Simultaneously integrating several disjunctive incremental improvements into one SotA training run is likely nontrivial/impossible in the general case.^[1]
So 10x'ing the number of small-scale experiments is unlikely to actually 10x ML research, along any promising research direction.
And, on top of that, I expect that AGI labs don't actually have the spare compute to do that 10x'ing. I expect it's all already occupied 24/7 running all manners of smaller-scale experiments, squeezing whatever value out of them that can be squeezed out. (See e. g. Superalignment team's struggle to get access to compute: that suggests there isn't an internal compute overhang.)

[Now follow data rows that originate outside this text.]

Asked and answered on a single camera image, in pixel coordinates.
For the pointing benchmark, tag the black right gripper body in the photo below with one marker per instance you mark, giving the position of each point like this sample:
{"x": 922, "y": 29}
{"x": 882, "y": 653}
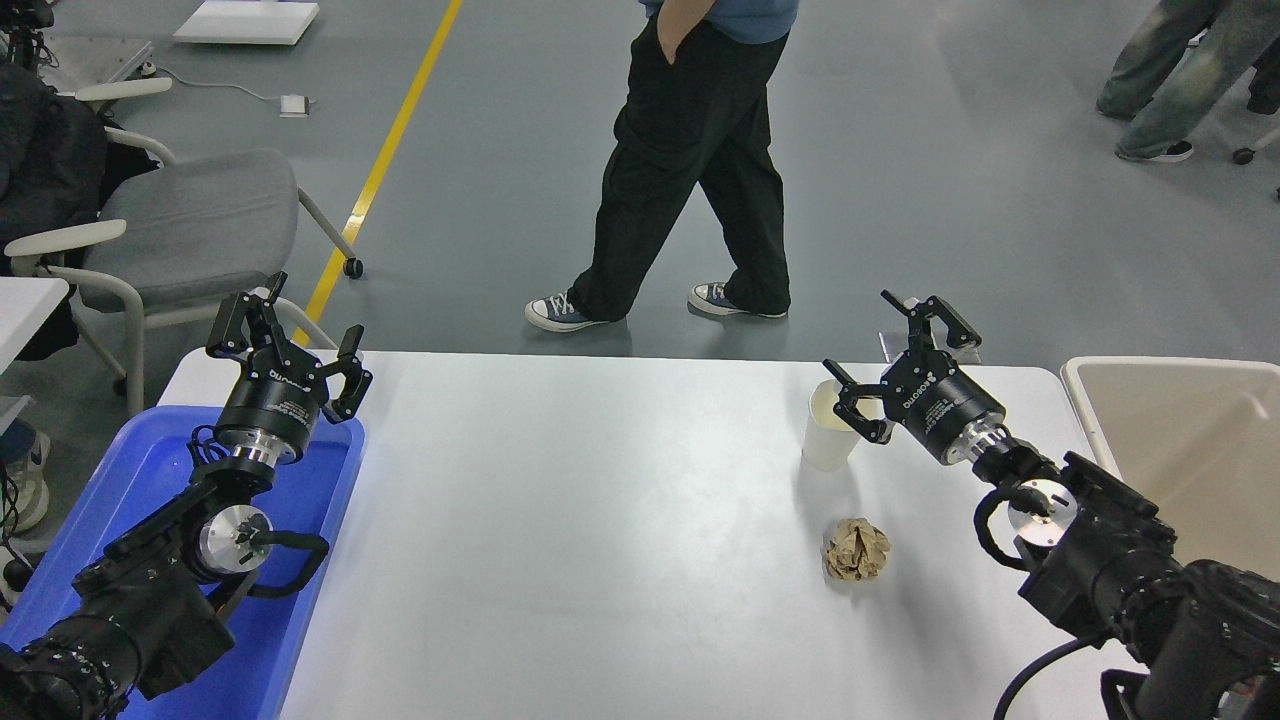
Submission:
{"x": 940, "y": 405}

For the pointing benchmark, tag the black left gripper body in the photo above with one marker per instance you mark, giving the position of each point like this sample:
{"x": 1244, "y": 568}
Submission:
{"x": 270, "y": 400}

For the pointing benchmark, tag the white paper cup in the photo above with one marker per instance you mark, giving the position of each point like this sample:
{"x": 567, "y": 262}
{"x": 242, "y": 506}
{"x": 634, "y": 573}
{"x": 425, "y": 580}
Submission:
{"x": 825, "y": 440}

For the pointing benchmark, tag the person's forearm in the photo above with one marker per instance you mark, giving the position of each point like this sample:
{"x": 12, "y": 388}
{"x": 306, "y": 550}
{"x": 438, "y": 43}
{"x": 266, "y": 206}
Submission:
{"x": 685, "y": 15}

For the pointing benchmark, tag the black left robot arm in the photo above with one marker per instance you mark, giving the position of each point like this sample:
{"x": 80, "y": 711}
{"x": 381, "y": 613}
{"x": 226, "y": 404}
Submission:
{"x": 130, "y": 600}

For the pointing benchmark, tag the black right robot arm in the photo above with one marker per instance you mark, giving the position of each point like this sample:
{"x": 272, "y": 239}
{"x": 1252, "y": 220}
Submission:
{"x": 1120, "y": 570}

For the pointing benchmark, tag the grey office chair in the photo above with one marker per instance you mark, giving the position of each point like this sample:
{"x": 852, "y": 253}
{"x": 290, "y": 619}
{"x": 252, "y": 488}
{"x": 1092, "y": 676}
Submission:
{"x": 200, "y": 210}

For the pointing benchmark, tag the blue plastic tray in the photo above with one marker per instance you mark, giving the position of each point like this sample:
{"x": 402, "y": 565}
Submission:
{"x": 150, "y": 470}

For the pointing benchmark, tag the crumpled tan paper ball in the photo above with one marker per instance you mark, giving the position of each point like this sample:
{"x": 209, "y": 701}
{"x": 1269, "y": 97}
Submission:
{"x": 857, "y": 550}

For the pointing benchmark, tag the white power adapter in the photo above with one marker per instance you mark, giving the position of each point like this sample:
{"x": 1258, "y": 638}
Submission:
{"x": 294, "y": 105}

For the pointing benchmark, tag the white side table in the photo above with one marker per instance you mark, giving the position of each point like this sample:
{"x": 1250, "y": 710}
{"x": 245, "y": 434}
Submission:
{"x": 25, "y": 310}

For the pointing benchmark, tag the large pale bin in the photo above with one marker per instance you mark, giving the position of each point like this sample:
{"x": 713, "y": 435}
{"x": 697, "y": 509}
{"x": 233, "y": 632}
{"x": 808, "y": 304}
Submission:
{"x": 1200, "y": 450}

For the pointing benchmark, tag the black jacket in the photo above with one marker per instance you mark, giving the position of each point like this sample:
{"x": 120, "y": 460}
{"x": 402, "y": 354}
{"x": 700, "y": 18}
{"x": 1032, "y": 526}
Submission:
{"x": 40, "y": 160}

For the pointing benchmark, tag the flat white board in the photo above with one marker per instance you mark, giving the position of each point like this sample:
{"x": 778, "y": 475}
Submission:
{"x": 245, "y": 20}

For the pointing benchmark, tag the pale grey equipment base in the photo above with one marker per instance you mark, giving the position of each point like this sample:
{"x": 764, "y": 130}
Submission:
{"x": 95, "y": 60}

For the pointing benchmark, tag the white chair leg with caster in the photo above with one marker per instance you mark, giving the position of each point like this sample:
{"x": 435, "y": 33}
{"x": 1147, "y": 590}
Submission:
{"x": 1244, "y": 155}

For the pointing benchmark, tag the black equipment stand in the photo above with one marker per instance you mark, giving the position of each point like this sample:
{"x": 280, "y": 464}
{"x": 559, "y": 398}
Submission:
{"x": 25, "y": 20}

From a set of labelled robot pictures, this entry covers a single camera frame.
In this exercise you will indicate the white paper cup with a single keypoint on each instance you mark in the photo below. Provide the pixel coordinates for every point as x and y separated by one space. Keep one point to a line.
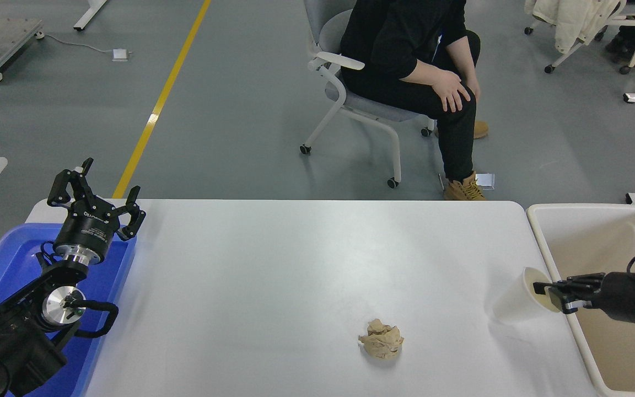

Indeed, an additional disadvantage of AI-based researchers/engineers is that their forward passes would cut into that limited compute budget. Offloading the computations associated with software engineering and experiment oversight onto the brains of mid-level human engineers is potentially more cost-efficient.
As a separate line of argumentation: Suppose that, as you describe it in another comment, we imagine that AI would soon be able to give senior researchers teams of 10x-speed 24/7-working junior devs, to whom they'd be able to delegate setting up and managing experiments. Is there a reason to think that any need for that couldn't already be satisfied?
If it were an actual bottleneck, I would expect it to have already been solved: by the AGI labs just hiring tons of competent-ish software engineers. They have vast amounts of money now, and LLM-based coding tools seem competent enough to significantly speed up a human programmer's work on formulaic tasks. So any sufficiently simple software-engineering task should already be done at lightning speeds within AGI labs.
In addition: the academic-research and open-source communities exist, and plausibly also fill the niche of "a vast body of competent-ish junior researchers trying out diverse experiments". The task of keeping senior researchers up-to-date on openly published insights should likewise already be possible to dramatically speed up by tasking LLMs with summarizing them, or by hiring intermediary ML researchers to do that.
So I expect the market for mid-level software engineers/ML researchers to be saturated.
So, summing up:
10x'ing the ability to run small-scale experiments seems low-value, because:
The performance of a trick at a small scale says little (one way or another) about its performance on a bigger scale.
Integrating a scalable trick into the SotA-model tech stack is highly nontrivial.
Most of the value and insight comes from full-scale experiments, which are bottlenecked on compute and senior-researcher taste.
AI likely can't even 10x small-scale experimentation, because that's also already bottlenecked on compute, not on mid-level engineer-hours. There's no "compute overhang"; all available compute is already in use 24/7.
If it weren't the case, there's nothing stopping AGI labs from hiring mid-level engineers until they are no longer bottlenecked on their time; or tapping academic research/open-source results.
AI-based engineers would plausibly be less efficient than human engineers, because their inference calls would cut into the compute that could instead be spent on experiments.
If so, then AI R&D is bottlenecked on research taste, system-design taste, and compute, and there's relatively little non-AGI-level models can contribute to it. Maybe a 2x speed-up, at most, somehow; not a 10x'ing.